Tuesday, May 25, 2010

Slavery, freedom, just wages

Perhaps the world is always struggling with the difference between slavery and freedom. Reading Kristof's article about parental choices in places where there are such fragile opportunities for the children to be educated, have enough to eat, keep from dying of malaria by having a mosquito net, etc, makes me think about the problem of inadequate wages, inadequate resources for families.
I am proud of WILPF, working on the right of people to have a "free" local water supply. Cooperating to build healthy communities is so important~ but of course, as we learned in the Peace Corps, all the problems need to be worked on simultaneously, for progress to occur. We need water and sanitation, and the ability to cook, and the food to be available, inexpensive enough to purchase, and healthy and fresh. My friend Pat started working for solar cooking when she realized that the children in Afghanistan and many other countries spend the whole day looking far and wide for firewood for their mothers to be able to cook dinner. These children cannot go to school, because of the importance of this task. Others, like my niece Ave, are involved with the slow-cooking movement, in order to combat the noxious fast-food American diet, which is causing obesity to be the main childhood disease in our country; and at the same time emotional starvation, which is caused by the inability of parents to be with their children sufficiently to nourish them emotionally.
In China, I understand that the town owns the right to make people work in specific factories, and there is no possible way to get out of it-- be somewhere else, have a different job, get a transfer, get a pass to another town, decide to become an artist instead of a factory worker. The highest suicide rate in the world is in women in the Chinese countryside, who have been left with a child while the husband goes off to one of these slave-labor towns. The women will never be able to live the life of a family, with the husband present and able to help with child-rearing. The family has been broken by this social structure.
In Mexico, on the border, there are so many factories where only young unmarried women are employed, and they work 10 hour days, 6 days a week, and send the money home. There are few men, as all the able-bodied men come to America looking for work. (Or at least they did, until we started to get more serious about border control and making it illegal to hire undocumented workers). These women also have no life ahead. They cannot go home, there is no work in the villages where they were born, and their families subsist on the money sent back to them. This also occurred in the early industrial revolution, and we can read about it in Dickens, and the Bronte sisters' novels, and Jane Austen.
One answer is to try to live one's freedom in the interiority of the soul-- not in the external circumstances. But also, there are the political struggles, to try to make the government more responsible, to make the laws more just, to give people more freedom, which includes the possibility of leisure time, the chance to use other talents and skills, and the right to marry and have a family. When education becomes no longer free, when children are put to work at age 4 or 7 or 10, the chance to grow and develop is stunted. Family life is the most important thing for developing sensible and good human beings. Helping mothers and fathers to have a reasonable rhythm of life really matters to help children develop well. And JUST WAGES are wages which will afford families a home, water, food, and access to medical care. I have fought to increase the time off for mothers to be able to breastfeed their babies. It is not enough for mothers to pump the milk while at work, and put it in a bottle for the baby later. It is important that the bonding and loving time be there. We should have at least 5 months of maternity leave, in order to decrease the criminal activity in society. Mothers need good medical care and good mental health, and really we all need good adult companionship. I have great respect for the programs which encourage men to be good stewards, and good fathers and husbands. I deplore movies and tv shows which make men seem shallow and stupid.

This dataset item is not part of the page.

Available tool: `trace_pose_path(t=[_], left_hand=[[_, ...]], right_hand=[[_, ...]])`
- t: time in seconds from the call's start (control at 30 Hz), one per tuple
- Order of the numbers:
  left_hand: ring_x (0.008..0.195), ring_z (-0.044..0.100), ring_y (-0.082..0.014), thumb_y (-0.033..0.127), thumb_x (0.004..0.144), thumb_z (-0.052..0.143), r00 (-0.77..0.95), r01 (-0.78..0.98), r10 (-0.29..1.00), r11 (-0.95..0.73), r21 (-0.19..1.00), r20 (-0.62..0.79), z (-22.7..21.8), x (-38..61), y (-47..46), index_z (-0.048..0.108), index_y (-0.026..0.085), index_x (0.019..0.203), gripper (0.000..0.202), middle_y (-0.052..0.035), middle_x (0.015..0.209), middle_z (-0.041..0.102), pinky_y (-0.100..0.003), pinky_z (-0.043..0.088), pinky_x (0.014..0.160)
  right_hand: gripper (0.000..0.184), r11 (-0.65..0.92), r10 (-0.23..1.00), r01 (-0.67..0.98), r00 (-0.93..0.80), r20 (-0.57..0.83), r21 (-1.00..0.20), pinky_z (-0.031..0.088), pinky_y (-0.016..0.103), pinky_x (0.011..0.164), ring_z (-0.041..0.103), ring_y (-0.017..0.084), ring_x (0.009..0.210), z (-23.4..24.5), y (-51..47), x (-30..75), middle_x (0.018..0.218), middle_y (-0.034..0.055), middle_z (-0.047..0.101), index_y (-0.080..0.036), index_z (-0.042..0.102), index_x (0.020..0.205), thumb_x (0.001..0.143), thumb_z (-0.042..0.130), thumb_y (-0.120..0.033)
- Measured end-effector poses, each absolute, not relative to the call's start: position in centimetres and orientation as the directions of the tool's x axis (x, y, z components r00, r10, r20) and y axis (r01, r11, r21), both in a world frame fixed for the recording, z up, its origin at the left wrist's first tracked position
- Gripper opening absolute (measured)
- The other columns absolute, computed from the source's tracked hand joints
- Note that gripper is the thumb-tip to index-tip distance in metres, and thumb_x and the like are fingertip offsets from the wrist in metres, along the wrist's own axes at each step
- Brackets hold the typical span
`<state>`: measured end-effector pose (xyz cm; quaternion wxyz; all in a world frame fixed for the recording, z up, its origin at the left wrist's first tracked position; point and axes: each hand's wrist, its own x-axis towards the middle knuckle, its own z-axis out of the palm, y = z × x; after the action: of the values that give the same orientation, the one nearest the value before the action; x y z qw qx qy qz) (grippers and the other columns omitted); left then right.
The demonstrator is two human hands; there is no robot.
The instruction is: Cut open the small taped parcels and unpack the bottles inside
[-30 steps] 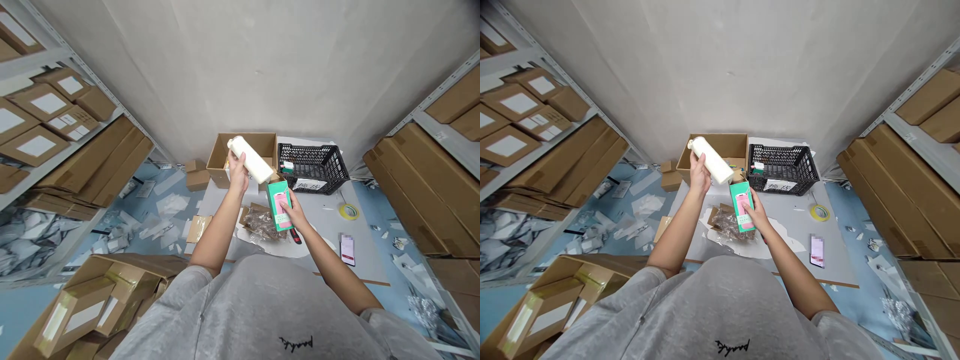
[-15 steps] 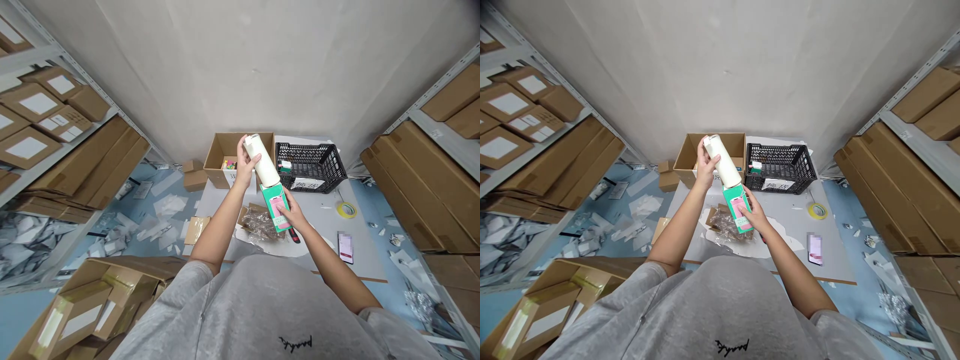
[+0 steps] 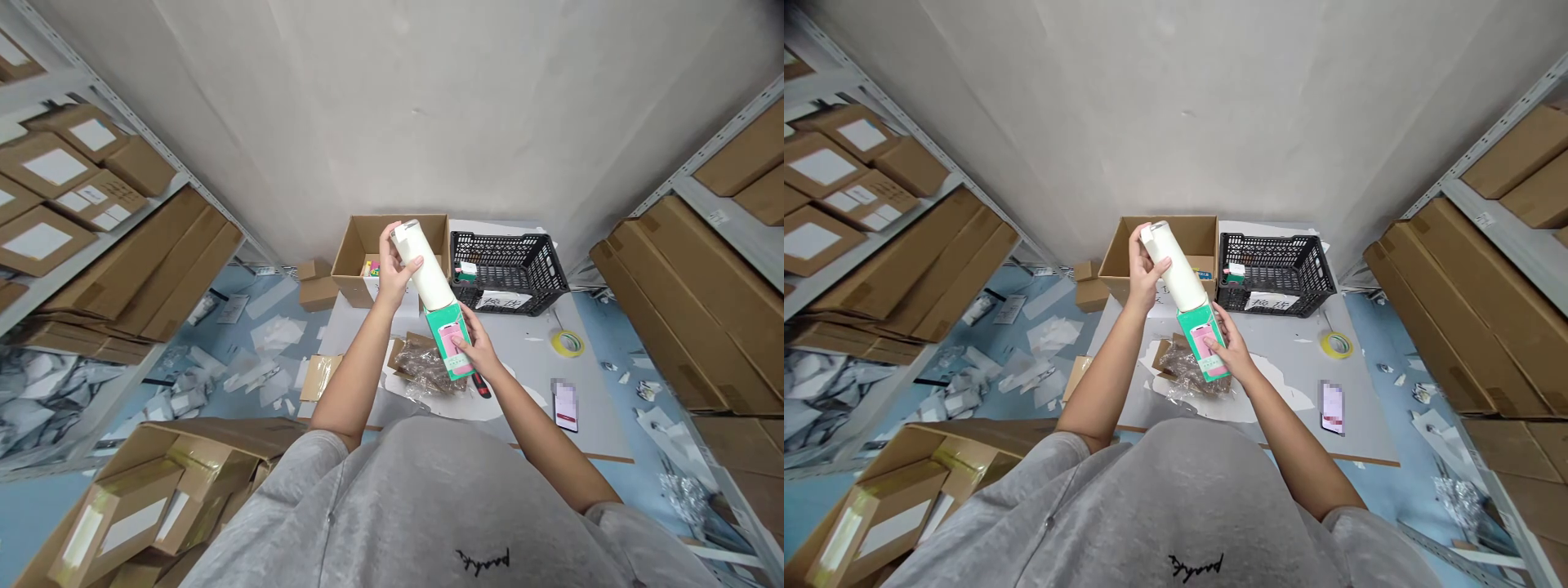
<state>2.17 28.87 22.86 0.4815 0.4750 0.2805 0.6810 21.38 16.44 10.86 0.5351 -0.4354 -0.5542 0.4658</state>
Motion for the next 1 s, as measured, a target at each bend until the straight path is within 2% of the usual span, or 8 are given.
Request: trace_pose_path(t=[0.27,0.43,0.53,0.63,0.7,0.83,0.9,1.0], left_hand=[[0.138,0.047,-0.0373,0.055,0.068,0.092,-0.097,-0.334,0.907,-0.418,0.845,0.411,23.1,2.1,28.6,0.052,0.038,0.145,0.089,-0.0069,0.146,0.053,-0.042,0.047,0.108],[0.131,0.055,-0.0372,0.056,0.065,0.093,0.084,-0.234,0.89,-0.419,0.877,0.448,21.7,2.4,28.4,0.055,0.036,0.144,0.091,-0.0074,0.143,0.057,-0.041,0.051,0.1],[0.126,0.059,-0.0353,0.057,0.065,0.092,0.129,-0.235,0.904,-0.371,0.898,0.407,20.9,2.9,27.8,0.052,0.037,0.146,0.093,-0.0084,0.141,0.059,-0.039,0.053,0.096],[0.127,0.058,-0.035,0.053,0.063,0.094,0.157,-0.251,0.926,-0.3,0.92,0.345,20.8,3.4,26.9,0.054,0.036,0.143,0.091,-0.009,0.14,0.059,-0.04,0.052,0.099],[0.13,0.055,-0.0355,0.049,0.063,0.095,0.167,-0.254,0.931,-0.278,0.927,0.325,21.1,3.7,26.2,0.06,0.033,0.136,0.083,-0.0092,0.138,0.06,-0.042,0.049,0.104],[0.134,0.051,-0.0355,0.045,0.068,0.093,0.175,-0.243,0.928,-0.284,0.927,0.33,21.2,4.1,25.1,0.072,0.028,0.111,0.051,-0.0109,0.131,0.061,-0.045,0.044,0.111],[0.135,0.05,-0.0351,0.05,0.073,0.089,0.229,-0.152,0.897,-0.35,0.924,0.378,20.8,4.1,25.0,0.073,0.027,0.105,0.042,-0.0111,0.132,0.06,-0.048,0.042,0.113],[0.137,0.048,-0.0334,0.062,0.083,0.077,0.353,0.086,0.8,-0.545,0.834,0.486,19.8,4.0,25.2,0.071,0.027,0.111,0.045,-0.0098,0.141,0.055,-0.052,0.038,0.115]], right_hand=[[0.092,0.202,0.979,0.004,-0.007,0.202,-0.979,0.044,0.051,0.117,0.057,0.033,0.135,10.2,16.6,21.0,0.149,0.0093,0.059,-0.031,0.04,0.16,0.082,0.078,-0.062],[0.086,0.256,0.967,0.081,-0.014,0.256,-0.963,0.034,0.054,0.125,0.044,0.034,0.148,10.9,16.9,20.9,0.159,0.0067,0.049,-0.031,0.049,0.156,0.081,0.08,-0.061],[0.086,0.25,0.968,0.051,0.023,0.251,-0.967,0.035,0.053,0.124,0.045,0.033,0.148,11.6,17.3,21.1,0.161,0.0059,0.048,-0.032,0.046,0.158,0.083,0.076,-0.063],[0.087,0.254,0.966,0.019,0.029,0.255,-0.967,0.038,0.052,0.123,0.047,0.033,0.146,12.1,17.6,21.3,0.162,0.0059,0.046,-0.032,0.045,0.159,0.084,0.076,-0.063],[0.087,0.268,0.963,0.003,0.033,0.267,-0.964,0.037,0.051,0.124,0.048,0.033,0.146,12.3,17.8,21.3,0.163,0.006,0.045,-0.032,0.044,0.159,0.084,0.076,-0.063],[0.085,0.284,0.956,-0.015,0.081,0.282,-0.959,0.038,0.052,0.123,0.049,0.034,0.145,12.6,17.9,21.2,0.161,0.0071,0.048,-0.03,0.044,0.159,0.086,0.075,-0.061],[0.084,0.298,0.951,-0.014,0.098,0.295,-0.955,0.038,0.052,0.123,0.049,0.034,0.145,12.7,18.0,21.2,0.16,0.0074,0.05,-0.03,0.045,0.159,0.087,0.075,-0.06],[0.082,0.323,0.943,-0.027,0.1,0.319,-0.946,0.038,0.052,0.123,0.05,0.033,0.144,12.9,18.2,21.4,0.159,0.0076,0.051,-0.029,0.046,0.158,0.087,0.075,-0.059]])
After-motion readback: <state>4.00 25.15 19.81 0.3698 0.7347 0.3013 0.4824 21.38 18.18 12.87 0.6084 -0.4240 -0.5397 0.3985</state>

The aim of our political life, to try to maximize individual freedom, needs to be balanced with a sense of community values, and cooperation within communities. M.C. Richards, a wonderful thinker and poet, wrote a book called "opening our moral eye"-- about 30 years ago. She talks about education within the Quaker system. The way to educate people to be communitarian is to avoid hierarchy, and to try to listen to everyone, in a society of friends. This innate respect for others will help carry people to use the best thoughts of the whole community. As this goes on, there will be a group of elders who help shape the debate, and help make historical context and knowledge more available to the people responding to problems. We already have a model in Montessori education, and this could be expanded. America is squandering the opportunity to do this, as our television shows are so shallow, and often so noxious. We need to inspire our young people, and encourage them to work for greater cooperation and respectful interactions.
Most young women wish to marry and become mothers. We need to make that goal a reasonable expectation. To perpetuate the model of slave labor is a devastation to the hope human beings must have in order to live meaningful lives.